Beliefnet

Becoming a vegan hasn’t only made me much happier but healthier too. It helped me disconnect from the lifestyle that was making me sick, a lifestyle that has put too many other middle-aged African American males in the ground. Today, on the verge of my sixth decade, I feel content and centered, full of energy and appetite for all that life has to offer. I’m in a wonderful space.

And I credit much of it to my decision to stop consuming animal products. It’s a space, however, that took a long time to arrive at. As those of you familiar with my story already know, I spent much of the first half of my life abusing my body with various toxins. From weed to coke to angel dust there wasn’t a drug I didn’t get high off of. Just as there wasn’t a kind of meat or dairy I didn’t consume either.

Products that were, in many ways, just as bad for me as drugs… …I finally took a great leap forward on New Year’s Day 1997…For months, [legendary photographer and vegan] Glen Friedman had been bugging me to watch a film called Diet for a New America. Once I watched it, he promised, I’d stop eating animal products and never look back. In my heart I knew he was probably right, just as in my heart I knew the yoga community was right too. I was primed to make a change. Yet for some reason I’d been resisting watching the tape. Giving up drugs and taking up yoga and meditation had been a major transformation for me. Changing what I ate on top of all that seemed like just a little too much to think about.

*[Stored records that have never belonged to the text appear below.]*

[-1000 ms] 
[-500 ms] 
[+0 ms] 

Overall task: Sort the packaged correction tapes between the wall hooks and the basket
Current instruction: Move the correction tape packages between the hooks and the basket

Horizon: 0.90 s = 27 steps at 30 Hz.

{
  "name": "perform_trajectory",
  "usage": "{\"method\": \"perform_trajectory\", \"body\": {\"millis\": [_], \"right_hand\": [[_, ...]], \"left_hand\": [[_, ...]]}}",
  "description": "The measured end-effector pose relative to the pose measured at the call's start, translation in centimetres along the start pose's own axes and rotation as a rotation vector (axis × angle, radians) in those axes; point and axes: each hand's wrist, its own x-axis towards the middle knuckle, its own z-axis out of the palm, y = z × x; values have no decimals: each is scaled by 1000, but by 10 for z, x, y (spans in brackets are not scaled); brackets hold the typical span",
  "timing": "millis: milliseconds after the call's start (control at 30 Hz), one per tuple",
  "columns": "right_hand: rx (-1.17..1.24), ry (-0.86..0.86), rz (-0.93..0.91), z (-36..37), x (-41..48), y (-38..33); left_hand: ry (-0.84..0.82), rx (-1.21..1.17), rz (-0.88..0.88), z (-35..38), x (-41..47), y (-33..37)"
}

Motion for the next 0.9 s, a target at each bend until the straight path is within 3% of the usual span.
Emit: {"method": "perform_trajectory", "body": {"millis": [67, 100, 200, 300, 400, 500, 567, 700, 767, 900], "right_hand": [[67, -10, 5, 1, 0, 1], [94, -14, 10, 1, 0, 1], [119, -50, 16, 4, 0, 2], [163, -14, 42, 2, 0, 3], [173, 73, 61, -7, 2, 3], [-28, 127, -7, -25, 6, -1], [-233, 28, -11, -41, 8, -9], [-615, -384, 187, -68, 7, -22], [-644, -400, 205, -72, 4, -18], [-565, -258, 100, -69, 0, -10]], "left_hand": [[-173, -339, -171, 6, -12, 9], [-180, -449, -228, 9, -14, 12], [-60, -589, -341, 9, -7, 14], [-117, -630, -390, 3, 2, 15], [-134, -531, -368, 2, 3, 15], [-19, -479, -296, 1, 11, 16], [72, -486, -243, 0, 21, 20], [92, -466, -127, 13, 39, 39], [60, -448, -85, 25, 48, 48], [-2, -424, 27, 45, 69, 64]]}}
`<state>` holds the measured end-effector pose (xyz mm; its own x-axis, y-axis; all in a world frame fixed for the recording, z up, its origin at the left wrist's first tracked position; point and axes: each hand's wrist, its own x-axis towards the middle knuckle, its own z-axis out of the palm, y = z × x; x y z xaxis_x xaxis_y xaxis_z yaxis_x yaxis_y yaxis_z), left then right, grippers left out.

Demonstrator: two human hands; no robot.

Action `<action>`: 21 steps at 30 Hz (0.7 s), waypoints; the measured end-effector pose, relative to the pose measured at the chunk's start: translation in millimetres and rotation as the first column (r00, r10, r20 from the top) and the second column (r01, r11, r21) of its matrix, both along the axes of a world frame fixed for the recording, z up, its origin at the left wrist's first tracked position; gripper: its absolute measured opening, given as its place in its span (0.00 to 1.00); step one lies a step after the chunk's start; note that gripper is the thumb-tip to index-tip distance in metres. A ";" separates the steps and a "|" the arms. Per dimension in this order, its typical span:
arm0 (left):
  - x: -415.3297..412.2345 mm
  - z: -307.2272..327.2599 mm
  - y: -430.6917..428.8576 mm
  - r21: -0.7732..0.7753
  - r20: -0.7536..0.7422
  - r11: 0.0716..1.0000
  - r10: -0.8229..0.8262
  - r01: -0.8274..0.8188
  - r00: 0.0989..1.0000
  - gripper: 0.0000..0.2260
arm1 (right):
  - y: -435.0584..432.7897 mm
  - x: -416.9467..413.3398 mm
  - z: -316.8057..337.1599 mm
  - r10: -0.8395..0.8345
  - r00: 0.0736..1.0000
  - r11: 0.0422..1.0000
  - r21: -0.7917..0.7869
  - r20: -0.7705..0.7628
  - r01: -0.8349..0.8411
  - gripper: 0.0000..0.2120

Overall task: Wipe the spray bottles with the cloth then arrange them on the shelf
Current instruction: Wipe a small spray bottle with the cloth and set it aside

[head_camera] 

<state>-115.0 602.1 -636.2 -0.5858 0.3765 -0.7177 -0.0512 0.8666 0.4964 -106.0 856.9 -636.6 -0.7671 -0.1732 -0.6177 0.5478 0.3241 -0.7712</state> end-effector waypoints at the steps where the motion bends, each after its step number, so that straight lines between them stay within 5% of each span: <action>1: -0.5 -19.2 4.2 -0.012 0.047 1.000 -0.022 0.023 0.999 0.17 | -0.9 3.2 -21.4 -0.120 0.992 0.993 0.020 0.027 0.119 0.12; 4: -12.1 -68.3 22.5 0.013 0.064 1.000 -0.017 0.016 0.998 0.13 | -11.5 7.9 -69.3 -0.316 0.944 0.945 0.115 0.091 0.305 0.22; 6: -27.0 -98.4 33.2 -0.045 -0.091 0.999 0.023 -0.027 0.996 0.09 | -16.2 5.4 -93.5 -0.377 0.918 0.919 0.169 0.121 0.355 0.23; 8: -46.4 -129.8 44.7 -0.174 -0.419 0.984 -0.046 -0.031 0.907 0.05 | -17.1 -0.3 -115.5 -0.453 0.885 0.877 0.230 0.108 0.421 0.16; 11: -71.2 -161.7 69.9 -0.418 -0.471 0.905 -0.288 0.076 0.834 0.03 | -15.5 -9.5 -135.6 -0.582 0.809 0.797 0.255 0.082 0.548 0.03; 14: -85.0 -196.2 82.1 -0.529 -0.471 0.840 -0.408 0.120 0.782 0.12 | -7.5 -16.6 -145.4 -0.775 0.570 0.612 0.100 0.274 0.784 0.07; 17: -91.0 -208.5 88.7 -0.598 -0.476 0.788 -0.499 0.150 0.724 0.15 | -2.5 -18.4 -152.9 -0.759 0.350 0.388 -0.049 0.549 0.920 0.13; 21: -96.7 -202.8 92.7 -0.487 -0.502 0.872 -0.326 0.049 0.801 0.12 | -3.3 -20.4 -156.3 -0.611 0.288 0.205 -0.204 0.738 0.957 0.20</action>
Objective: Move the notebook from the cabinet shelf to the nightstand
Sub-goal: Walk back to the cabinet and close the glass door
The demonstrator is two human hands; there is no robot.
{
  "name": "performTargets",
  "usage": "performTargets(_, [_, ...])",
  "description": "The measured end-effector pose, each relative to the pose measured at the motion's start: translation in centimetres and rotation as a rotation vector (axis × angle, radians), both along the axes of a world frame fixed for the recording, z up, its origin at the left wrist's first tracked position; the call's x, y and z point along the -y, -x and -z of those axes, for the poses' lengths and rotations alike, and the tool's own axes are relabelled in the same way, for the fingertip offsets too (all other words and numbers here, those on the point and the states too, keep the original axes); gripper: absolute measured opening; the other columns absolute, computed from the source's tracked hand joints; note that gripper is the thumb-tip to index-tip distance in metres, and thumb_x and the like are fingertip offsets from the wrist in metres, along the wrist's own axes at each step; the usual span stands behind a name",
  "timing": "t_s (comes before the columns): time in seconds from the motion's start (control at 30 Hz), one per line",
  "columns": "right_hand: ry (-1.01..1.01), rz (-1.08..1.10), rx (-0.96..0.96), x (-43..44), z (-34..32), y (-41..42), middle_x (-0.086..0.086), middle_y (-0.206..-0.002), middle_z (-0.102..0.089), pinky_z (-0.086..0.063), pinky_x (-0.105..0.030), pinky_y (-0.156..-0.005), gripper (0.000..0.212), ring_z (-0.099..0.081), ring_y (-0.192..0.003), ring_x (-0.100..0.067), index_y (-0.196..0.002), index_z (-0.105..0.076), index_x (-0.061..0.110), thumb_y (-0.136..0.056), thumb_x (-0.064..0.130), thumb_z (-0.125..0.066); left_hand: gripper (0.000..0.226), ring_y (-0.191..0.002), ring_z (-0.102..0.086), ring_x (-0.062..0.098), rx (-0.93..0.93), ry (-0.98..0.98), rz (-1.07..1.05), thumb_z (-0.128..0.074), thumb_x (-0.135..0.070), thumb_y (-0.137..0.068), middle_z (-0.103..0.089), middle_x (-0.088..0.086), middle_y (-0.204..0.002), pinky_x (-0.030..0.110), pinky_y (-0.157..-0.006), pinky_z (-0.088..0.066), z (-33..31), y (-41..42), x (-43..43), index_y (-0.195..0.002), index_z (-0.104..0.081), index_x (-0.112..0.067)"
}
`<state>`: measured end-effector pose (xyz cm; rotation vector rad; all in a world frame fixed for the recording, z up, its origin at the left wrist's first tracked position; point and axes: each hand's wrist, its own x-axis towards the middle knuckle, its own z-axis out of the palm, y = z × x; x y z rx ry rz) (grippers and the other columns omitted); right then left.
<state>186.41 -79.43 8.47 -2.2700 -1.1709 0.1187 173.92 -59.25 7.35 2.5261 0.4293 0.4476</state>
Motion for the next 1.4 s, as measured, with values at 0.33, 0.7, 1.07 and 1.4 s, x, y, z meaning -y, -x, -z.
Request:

Glen is nothing, however, if not determined. “Russell, stop BSing and let’s watch this,” he said. I knew he was right. “Let’s do it,” I said. Glen popped in the VHS tape, and I quickly learned that Diet for a New America was a PBS special hosted by John Robbins, named after the best-selling book he’d written a couple years earlier. John’s father had cofounded the Baskin-Robbins ice cream empire and John had grown up eating a “normal” American diet, heavy on meat and dairy.

After a series of illnesses, Robbins took a closer look at his diet. After years of research he came to the conclusion that meat and dairy were actually responsible for many of his health problems. He then dedicated his life to spreading the word about the dangers of consuming animal products. As the taped rolled, I was struck by Robbins’s profiles of men in their thirties and forties who were on the verge of death because of the damage meat and dairy had done to their cardiovascular systems. Men who frankly looked a lot like me. A doctor spoke about how one of his patients— a man in his early thirties— dropped dead one night after eating a burger and a milk shake. His body just couldn’t take the abuse anymore. That really affected me. I’d had a lot of burgers and milk shakes over the years.

 I was also shocked to learn the degree to which the meat and dairy industries were responsible for polluting our nation’s waterways and contributing to global warming. Equally powerful were the scenes showing horrible conditions animals are raised in and the barbaric ways they’re slaughtered for their meat. After one scene, Robbins said something that struck me to my core: “As a concerned citizen, as someone who wants my life to be a statement of compassion, when I see what’s done to the animals, it makes me look at my food choices in a whole new way. I have to question, is that what I want my contribution to the world to involve?” The tape rolled on, but Robbins’s words had already led me to an epiphany:

No, I didn’t want to be involved in the torture and slaughter of animals anymore.

No, I didn’t want to drop dead in my forties from eating too many burgers and milkshakes.

No, I didn’t want to contribute to the destruction of the environment.

Yes, I did want my life to be a statement of compassion. Which would be impossible as long as I was complicit in the torture and murder of billions of animals.

“That’s it,” I told Glenn the moment the tape was over. There was no turning back.